RECORDS SHOWN:
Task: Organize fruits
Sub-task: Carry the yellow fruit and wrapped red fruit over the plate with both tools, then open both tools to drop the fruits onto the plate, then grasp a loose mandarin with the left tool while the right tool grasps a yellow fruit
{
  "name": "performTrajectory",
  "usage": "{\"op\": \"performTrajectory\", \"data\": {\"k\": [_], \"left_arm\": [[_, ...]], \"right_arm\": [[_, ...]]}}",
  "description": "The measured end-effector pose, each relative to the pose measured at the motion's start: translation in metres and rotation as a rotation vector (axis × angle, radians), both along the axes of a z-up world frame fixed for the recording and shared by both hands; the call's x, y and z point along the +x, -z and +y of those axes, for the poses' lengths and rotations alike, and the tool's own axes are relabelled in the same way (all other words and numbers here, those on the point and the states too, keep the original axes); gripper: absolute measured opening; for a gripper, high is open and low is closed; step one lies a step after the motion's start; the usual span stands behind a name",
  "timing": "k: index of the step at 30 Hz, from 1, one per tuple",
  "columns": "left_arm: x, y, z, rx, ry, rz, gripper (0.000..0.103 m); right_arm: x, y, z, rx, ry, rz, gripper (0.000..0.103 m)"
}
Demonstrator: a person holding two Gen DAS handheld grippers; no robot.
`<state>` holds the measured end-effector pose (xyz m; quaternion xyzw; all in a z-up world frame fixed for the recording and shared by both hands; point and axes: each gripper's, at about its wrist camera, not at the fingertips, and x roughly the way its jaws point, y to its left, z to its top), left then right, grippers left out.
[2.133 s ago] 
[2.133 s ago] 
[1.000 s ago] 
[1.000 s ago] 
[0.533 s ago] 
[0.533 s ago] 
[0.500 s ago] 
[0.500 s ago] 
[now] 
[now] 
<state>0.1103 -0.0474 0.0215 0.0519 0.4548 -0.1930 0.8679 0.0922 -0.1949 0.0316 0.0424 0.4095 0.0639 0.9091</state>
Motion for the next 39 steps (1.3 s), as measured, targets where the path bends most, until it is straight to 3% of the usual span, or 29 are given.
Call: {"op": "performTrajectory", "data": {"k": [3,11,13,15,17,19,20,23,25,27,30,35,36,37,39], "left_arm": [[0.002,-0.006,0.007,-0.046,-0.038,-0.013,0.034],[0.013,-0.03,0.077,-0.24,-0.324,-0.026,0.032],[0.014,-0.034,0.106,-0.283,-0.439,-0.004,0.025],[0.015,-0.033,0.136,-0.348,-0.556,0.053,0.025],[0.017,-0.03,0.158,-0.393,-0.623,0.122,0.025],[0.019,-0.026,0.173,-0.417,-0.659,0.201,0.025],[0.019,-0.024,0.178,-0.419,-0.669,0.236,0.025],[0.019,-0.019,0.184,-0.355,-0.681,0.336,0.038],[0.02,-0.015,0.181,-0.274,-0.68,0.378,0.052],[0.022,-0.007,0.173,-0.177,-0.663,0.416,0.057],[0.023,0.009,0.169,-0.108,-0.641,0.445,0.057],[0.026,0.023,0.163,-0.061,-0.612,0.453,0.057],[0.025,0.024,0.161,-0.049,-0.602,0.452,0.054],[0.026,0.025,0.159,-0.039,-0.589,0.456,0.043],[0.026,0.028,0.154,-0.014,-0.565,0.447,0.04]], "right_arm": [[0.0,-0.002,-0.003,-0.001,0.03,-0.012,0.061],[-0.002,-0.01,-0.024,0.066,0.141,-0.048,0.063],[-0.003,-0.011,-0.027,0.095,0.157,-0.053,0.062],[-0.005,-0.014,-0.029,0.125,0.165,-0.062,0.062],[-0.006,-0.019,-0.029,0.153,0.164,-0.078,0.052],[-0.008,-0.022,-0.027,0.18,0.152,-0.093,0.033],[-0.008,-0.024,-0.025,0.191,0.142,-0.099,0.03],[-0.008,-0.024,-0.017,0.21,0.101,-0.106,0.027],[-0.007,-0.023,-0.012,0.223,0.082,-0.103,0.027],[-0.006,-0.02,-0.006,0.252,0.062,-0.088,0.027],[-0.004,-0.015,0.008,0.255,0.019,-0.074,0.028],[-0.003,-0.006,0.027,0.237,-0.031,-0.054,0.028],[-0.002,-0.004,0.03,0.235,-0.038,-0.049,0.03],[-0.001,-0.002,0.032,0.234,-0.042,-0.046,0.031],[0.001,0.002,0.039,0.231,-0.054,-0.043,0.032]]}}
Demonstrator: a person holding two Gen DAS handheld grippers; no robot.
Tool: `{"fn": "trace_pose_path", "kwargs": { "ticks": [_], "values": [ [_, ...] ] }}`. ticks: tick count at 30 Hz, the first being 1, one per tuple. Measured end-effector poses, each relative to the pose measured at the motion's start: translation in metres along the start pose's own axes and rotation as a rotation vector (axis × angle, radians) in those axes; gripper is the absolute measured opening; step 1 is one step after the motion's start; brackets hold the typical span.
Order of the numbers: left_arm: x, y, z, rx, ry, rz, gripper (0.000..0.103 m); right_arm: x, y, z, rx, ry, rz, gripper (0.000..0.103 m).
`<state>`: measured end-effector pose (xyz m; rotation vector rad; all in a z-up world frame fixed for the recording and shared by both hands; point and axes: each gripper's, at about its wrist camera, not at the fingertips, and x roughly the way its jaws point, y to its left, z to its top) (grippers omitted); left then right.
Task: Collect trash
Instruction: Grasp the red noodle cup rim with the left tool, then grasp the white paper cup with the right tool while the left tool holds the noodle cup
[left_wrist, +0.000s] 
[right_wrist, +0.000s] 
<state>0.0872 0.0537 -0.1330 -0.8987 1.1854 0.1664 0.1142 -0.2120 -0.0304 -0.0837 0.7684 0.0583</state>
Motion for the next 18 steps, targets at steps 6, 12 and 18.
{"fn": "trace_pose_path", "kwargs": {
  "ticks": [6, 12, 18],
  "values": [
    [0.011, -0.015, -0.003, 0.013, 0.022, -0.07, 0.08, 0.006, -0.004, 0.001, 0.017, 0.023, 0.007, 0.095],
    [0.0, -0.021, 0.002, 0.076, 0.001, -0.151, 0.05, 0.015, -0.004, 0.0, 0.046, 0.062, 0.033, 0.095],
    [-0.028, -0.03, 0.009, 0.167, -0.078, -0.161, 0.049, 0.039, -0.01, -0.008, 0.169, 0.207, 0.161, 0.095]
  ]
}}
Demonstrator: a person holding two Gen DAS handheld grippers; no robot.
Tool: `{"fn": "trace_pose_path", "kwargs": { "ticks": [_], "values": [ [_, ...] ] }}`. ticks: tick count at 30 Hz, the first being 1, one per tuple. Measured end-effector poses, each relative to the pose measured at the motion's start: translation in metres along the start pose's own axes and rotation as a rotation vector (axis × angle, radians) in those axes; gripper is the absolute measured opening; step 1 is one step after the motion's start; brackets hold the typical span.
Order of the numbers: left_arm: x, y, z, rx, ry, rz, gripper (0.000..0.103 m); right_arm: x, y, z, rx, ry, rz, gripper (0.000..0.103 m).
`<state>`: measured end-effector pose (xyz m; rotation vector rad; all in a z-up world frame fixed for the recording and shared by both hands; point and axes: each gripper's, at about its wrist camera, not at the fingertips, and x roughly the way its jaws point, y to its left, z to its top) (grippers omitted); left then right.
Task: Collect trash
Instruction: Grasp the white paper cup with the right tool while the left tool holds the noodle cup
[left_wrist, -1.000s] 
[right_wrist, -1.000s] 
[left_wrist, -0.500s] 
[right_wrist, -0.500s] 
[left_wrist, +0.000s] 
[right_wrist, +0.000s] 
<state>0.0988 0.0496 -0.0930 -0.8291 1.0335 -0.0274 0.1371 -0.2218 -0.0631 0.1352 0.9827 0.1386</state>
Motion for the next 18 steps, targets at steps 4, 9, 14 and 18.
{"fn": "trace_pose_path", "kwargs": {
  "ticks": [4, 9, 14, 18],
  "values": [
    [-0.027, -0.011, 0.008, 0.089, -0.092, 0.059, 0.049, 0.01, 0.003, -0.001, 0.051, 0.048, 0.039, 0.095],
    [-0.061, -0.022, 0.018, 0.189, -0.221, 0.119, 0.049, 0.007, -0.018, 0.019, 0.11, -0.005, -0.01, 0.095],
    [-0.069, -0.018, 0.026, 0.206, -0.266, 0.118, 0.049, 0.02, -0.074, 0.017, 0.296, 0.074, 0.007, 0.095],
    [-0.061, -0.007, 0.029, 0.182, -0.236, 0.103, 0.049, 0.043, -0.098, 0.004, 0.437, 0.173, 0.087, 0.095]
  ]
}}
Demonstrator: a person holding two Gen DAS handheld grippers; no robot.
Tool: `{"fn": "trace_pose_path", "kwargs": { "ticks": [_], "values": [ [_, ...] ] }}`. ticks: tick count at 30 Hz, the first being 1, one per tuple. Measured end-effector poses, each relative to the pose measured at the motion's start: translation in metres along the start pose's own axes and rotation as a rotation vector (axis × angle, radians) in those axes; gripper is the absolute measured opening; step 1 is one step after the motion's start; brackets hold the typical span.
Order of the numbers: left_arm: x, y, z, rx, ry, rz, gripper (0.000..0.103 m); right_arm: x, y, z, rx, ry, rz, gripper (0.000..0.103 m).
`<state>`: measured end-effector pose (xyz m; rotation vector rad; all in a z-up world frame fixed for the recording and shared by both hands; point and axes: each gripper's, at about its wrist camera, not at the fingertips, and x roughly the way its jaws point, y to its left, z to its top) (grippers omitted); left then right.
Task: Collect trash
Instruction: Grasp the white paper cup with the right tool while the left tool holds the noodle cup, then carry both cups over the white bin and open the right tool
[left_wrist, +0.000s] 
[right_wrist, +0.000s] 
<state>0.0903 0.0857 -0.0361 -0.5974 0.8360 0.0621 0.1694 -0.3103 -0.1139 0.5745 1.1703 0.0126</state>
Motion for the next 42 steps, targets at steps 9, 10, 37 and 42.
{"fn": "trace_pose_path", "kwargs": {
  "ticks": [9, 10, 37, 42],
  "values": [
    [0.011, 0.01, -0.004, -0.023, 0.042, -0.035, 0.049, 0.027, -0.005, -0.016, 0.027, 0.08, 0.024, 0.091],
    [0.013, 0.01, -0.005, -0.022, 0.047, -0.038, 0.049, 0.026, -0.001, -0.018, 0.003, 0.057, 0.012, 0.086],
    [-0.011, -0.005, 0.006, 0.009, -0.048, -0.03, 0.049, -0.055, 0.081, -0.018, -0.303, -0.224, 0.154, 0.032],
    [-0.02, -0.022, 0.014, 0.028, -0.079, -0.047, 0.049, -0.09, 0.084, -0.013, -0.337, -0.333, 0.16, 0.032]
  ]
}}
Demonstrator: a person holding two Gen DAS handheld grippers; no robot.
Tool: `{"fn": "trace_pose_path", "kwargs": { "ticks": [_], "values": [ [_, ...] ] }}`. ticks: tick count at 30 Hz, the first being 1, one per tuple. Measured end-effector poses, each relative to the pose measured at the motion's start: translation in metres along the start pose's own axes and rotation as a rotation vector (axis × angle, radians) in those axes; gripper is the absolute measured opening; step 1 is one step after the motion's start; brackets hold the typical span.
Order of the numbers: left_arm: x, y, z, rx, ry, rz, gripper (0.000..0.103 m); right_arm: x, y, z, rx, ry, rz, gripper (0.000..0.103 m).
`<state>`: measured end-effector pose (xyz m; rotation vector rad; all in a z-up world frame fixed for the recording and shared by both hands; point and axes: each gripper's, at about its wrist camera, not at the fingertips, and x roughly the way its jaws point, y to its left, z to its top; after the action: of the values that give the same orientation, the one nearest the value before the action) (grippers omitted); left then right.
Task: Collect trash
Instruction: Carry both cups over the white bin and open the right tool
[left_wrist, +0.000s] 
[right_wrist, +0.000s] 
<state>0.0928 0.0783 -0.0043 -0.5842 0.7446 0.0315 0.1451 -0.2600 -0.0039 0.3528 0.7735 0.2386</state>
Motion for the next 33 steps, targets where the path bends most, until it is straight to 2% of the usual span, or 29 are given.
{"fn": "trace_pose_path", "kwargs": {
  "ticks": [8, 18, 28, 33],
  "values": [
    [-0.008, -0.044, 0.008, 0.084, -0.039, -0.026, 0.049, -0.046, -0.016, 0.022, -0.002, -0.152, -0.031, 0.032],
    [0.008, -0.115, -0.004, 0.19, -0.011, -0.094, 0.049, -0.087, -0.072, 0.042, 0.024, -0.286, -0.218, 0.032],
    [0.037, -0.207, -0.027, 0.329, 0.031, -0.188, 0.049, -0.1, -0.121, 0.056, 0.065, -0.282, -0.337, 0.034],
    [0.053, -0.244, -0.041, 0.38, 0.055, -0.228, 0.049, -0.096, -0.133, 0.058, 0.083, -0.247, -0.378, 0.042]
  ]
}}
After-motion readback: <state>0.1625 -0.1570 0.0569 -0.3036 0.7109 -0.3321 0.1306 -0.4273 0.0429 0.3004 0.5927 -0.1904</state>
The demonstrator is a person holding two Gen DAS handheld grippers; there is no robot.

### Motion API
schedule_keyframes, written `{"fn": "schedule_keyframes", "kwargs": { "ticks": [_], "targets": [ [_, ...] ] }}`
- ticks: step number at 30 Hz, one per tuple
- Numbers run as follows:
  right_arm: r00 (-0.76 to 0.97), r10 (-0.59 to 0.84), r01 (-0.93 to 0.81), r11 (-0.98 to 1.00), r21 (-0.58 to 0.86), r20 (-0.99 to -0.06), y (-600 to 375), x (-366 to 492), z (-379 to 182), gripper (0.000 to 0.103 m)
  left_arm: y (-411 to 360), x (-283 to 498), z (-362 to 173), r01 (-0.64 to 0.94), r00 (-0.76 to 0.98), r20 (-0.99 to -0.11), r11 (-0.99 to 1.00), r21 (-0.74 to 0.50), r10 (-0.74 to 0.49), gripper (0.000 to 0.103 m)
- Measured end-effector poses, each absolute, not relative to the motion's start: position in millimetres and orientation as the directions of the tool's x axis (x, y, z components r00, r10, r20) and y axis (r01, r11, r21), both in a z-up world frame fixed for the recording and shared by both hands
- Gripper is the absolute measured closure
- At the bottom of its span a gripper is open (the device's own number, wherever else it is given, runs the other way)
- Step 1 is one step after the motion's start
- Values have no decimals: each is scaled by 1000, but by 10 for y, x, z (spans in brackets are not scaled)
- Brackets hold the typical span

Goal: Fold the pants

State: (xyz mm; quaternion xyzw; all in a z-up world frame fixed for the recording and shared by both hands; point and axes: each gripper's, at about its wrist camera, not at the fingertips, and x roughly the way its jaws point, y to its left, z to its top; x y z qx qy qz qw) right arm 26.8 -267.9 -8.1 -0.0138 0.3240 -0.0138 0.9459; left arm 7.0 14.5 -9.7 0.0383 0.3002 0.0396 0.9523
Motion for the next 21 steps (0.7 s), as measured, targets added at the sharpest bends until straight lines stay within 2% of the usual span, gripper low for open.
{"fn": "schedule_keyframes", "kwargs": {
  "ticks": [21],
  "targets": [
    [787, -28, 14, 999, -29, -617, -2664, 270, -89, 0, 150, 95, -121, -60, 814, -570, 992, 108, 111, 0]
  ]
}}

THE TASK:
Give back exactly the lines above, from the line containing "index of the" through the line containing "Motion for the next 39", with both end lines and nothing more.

COMPLETED TASK:
  "timing": "k: index of the step at 30 Hz, from 1, one per tuple",
  "columns": "left_arm: x, y, z, rx, ry, rz, gripper (0.000..0.103 m); right_arm: x, y, z, rx, ry, rz, gripper (0.000..0.103 m)"
}
Demonstrator: a person holding two Gen DAS handheld grippers; no robot.
`<state>` holds the measured end-effector pose (xyz m; quaternion xyzw; all in a z-up world frame fixed for the recording and shared by both hands; point and axes: each gripper's, at about its wrist camera, not at the fingertips, and x roughly the way its jaws point, y to its left, z to its top), left then right, grippers left out.
[2.133 s ago] 
[2.133 s ago] 
[1.000 s ago] 
[1.000 s ago] 
[0.533 s ago] 
[0.533 s ago] 
[0.500 s ago] 
[0.500 s ago] 
[now] 
[now] 
<state>0.1103 -0.0474 0.0215 0.0519 0.4548 -0.1930 0.8679 0.0922 -0.1949 0.0316 0.0424 0.4095 0.0639 0.9091</state>
Motion for the next 39 steps (1.3 s), as measured, targets where the path bends most, until it is straight to 3% of the usual span, or 29 are given.

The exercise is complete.